Jackson also reminded Cal-OSHA that because most of the safety features are engaged after use, the "during use" injuries will not be prevented by the safety device. The proportion of these injuries varies by device type, but unless the needle is totally eliminated (as with needleless IV port connectors), then some injuries will continue to occur regardless of how many safety devices are used, she stated.
"We will take her concerns into account, but reasonable minds can differ on what the cost picture is," says Len Welsh, special counsel for Cal-OSHA in San Francisco. "We’ve done the best we can do with the information available. It is not an exact science."
In the report, Cal-OSHA estimated that it will cost the California health care industry an additional $104 million annually to make the transition from unprotected sharps devices to needlestick prevention devices. Additional record-keeping costs of approximately $70 million per year were estimated to meet the requirement that health care facilities keep a sharps injury log. Those costs, however, are expected to fall as the number of needlesticks decline, the agency reports. Offsetting the costs are benefits such as decreases in needlesticks, lost-time incidents, infections, and subsequent mortality with HIV, hepatitis, and other bloodborne pathogens.

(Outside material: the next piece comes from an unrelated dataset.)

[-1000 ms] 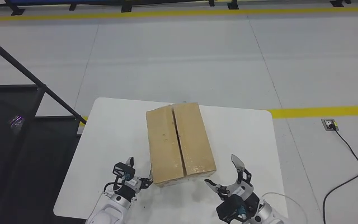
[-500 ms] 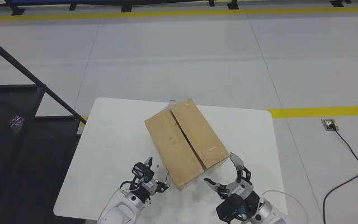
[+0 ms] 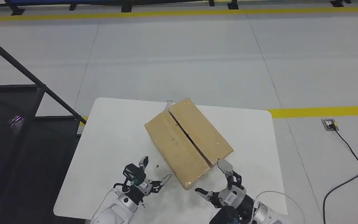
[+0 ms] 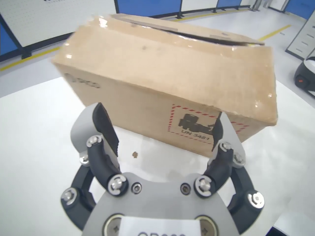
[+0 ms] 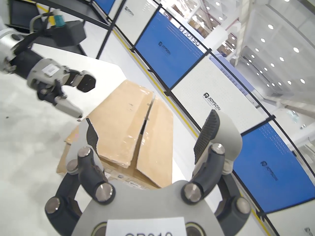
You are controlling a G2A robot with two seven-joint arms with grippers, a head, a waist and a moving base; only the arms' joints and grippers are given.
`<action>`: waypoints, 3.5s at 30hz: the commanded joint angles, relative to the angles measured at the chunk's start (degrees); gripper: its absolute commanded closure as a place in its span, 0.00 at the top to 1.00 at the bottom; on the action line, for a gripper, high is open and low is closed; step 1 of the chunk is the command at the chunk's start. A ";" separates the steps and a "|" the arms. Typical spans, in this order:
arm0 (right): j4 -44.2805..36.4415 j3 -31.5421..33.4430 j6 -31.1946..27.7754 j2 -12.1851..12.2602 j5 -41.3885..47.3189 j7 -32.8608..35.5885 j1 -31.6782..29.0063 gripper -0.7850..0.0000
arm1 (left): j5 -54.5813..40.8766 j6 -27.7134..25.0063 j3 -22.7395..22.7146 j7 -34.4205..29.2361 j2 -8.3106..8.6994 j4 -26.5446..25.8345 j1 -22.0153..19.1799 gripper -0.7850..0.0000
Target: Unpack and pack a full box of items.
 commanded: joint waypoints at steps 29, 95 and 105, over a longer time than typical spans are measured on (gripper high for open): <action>12.41 -28.43 8.14 -6.37 -26.68 38.33 16.91 1.00 | -11.20 4.03 -14.80 4.56 0.60 0.26 6.42 1.00; -4.10 -1.45 14.44 -4.94 2.23 16.24 -1.63 1.00 | -10.14 3.76 -10.41 -5.09 0.11 10.14 -10.28 1.00; -3.34 1.72 14.84 -4.94 8.50 13.07 -2.19 1.00 | -3.87 4.98 -2.16 -3.42 -1.21 24.30 -23.47 1.00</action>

Other benefits include reducing the costs of needlestick evaluation, medical consultation, prophylaxis, and long-term treatment. Additional cost savings also could result from reduced losses in productivity, catastrophic claims, and liability due to bloodborne disease.

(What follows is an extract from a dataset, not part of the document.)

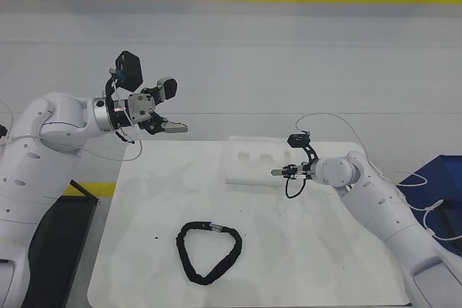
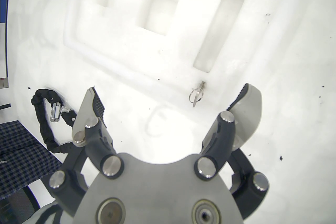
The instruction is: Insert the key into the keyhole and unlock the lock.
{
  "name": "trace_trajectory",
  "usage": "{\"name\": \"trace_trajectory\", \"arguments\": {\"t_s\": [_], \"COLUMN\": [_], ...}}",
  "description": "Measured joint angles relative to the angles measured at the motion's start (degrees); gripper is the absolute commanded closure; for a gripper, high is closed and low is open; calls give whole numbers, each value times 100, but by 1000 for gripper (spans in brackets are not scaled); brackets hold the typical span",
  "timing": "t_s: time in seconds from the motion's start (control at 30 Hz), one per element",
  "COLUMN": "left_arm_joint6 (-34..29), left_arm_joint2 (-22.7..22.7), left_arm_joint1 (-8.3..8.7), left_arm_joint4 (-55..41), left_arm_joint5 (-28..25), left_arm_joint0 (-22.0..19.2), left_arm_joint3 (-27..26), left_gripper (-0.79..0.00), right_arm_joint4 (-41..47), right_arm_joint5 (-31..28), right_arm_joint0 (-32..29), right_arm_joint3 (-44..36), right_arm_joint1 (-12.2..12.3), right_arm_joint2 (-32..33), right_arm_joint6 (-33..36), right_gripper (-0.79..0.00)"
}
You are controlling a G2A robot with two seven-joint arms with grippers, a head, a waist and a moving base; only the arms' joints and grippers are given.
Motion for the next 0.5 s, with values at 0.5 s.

"The one thing that was made very clear in the testimony at the hearing is the difficulty at arriving at a fair cost estimate, especially when you look only at dollars," says Welsh.
Cal-OSHA hearings have included testimony from both HIV-infected workers and those who agonized through months of follow-up testing, he adds.
"[They] had gone through a year or so of wondering whether or not they were going to seroconvert," he says. "This is one of the costs.’ We haven’t put this in our cost analysis, but this is clearly a cost that must be considered by anybody rational."
In addition to stress, diminished morale and impaired work quality are among the "hidden costs" of needlesticks, many of which are never even reported, he says.
"If you go on the numbers that are actually reported, you are going to have extremely artificially low [cost] estimates," he says.